Jakarta – Mahkamah Konstitusi (MK) memutuskan menghapus ambang batas atau presidential threshold (PT) dalam persyaratan pengusungan calon presiden dan wakil presiden.
Keputusan ini tentu menjadi pintu masuk bagi para tokoh dan elite politik untuk bisa maju sebagai capres maupun cawapres, termasuk para menteri Kabinet Merah Putih Prabowo Subianto.
Direktur Eksekutif Nusakom Pratama Ari Junaedi menilai, semua partai akan berlomba-lomba mencalonkan capres di Pilpres 2029. Partai bukan lagi berpijak pada elektoral sang calon tetapi untuk mengejar posisi tawar bagi rencang bangun koalisi yang mungkin terjadi.
“Misalkan saja PAN, walau nilai elektoral sang ketua umumnya Zulkifli Hasan sangat minimalis maka kader-kader PAN akan kompak menyorongkan nama Zullhas sebagai capres dari PAN. Tujuannya adalah untuk menaikkan posisi tawar terhadap capres yang memiliki elektoral tertinggi. Syukur-syukur masuk nominasi cawapres, walau target maksimal sebagai menteri adalah hal yang wajar,” kata Ari Junaedi.
Berbeda dengan partai-partai besar seperti PDIP, Gerindra.

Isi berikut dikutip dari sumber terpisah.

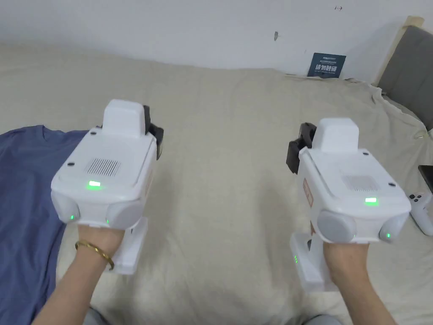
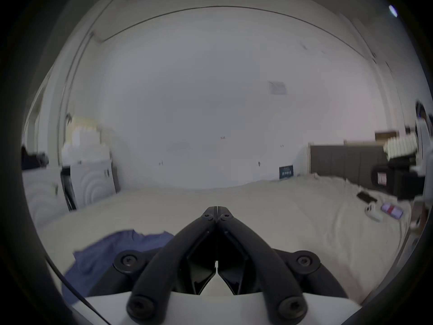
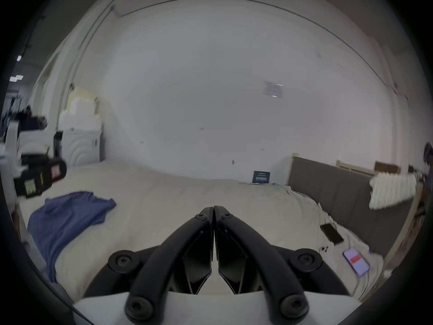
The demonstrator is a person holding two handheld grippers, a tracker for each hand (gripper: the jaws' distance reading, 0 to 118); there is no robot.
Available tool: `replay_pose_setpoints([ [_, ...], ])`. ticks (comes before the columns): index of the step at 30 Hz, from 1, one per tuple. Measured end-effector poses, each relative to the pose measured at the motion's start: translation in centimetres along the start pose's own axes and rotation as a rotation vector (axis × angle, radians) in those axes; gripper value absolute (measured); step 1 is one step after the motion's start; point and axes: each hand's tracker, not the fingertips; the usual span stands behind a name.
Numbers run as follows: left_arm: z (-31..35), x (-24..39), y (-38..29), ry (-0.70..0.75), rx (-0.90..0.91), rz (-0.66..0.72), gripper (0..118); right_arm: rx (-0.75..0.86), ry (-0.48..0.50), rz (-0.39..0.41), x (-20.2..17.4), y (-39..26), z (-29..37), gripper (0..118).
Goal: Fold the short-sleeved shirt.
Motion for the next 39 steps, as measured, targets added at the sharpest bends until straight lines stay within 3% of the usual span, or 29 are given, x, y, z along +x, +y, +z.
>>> replay_pose_setpoints([
  [4,1.3,0.7,-1.9,-0.005,-0.037,0.004,0,-0.023,-0.003,-0.037,0.3,-2.1,1.0,1],
  [11,1.7,1.1,-2.8,-0.011,-0.065,0.016,0,-0.087,0.006,-0.026,0.1,-3.9,1.2,1],
  [39,1.8,1.8,-3.4,-0.030,-0.076,-0.039,0,-0.076,0.003,-0.002,-0.2,-4.0,1.7,1],
])
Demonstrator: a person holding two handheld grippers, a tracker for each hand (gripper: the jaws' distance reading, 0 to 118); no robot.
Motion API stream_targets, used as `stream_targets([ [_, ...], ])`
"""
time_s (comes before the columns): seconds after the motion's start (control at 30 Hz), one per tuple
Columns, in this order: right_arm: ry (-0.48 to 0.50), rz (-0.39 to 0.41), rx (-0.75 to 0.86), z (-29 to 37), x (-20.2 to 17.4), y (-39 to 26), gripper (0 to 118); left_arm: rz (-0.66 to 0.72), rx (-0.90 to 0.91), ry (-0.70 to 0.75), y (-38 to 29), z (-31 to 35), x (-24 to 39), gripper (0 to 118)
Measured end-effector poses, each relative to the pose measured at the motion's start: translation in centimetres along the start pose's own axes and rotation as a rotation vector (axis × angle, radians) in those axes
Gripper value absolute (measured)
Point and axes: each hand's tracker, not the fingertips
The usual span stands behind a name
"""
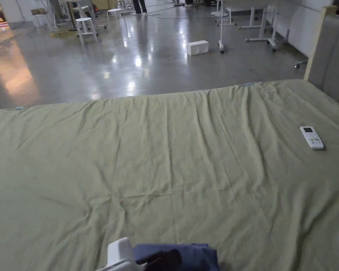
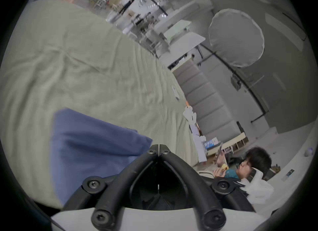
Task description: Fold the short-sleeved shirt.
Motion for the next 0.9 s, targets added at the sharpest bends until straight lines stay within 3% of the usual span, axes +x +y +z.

Golkar atau PKB, sambung Ari, partai tersebut tentu akan menjadi sentral politik karena mengajukan tokoh populis yang punya elektoral besar. Akibatnya partai-partai menengah atau partai gurem akan menjadi partai orbital atau penyokong koalisi,
“Atau bisa pula justru dari partai menengah misalnya Nasdem, Demokrat atau PKS bisa cerdik menawarkan nama kandidat yang memiliki daya pesona yang luar biasa maka bisa jadi menjadi partai sentral, justru partai besar akan bergabung demi alasan kemenangan,” ucap Ari Junaedi yang juga pengajar Pascasarjana disejumlah Universitas tanah air, termasuk Universitas Indonesia (UI) ini.
Kendati demikian Ari Junaedi menilai belum ada sosok kapabel yang pro terhadap rakyat di Kabinet Merah Putih untuk bisa maju sebagai capres maupun cawapres di Pilpres 2029 mendatang.
“Mohon maaf jika bicara jujur dan obyektif, tidak ada satu pun menteri atau tokoh KIM yang pantas dan layak menjadi capres bahkan cawapres jika patokannya adalah keberpihakkannya pada rakyat. Belum lagi banyak menteri yg nir kapabel dan jauh kualitasnya dibandingkan menteri-menteri di era yang lalu,” tandas Ari Junaedi.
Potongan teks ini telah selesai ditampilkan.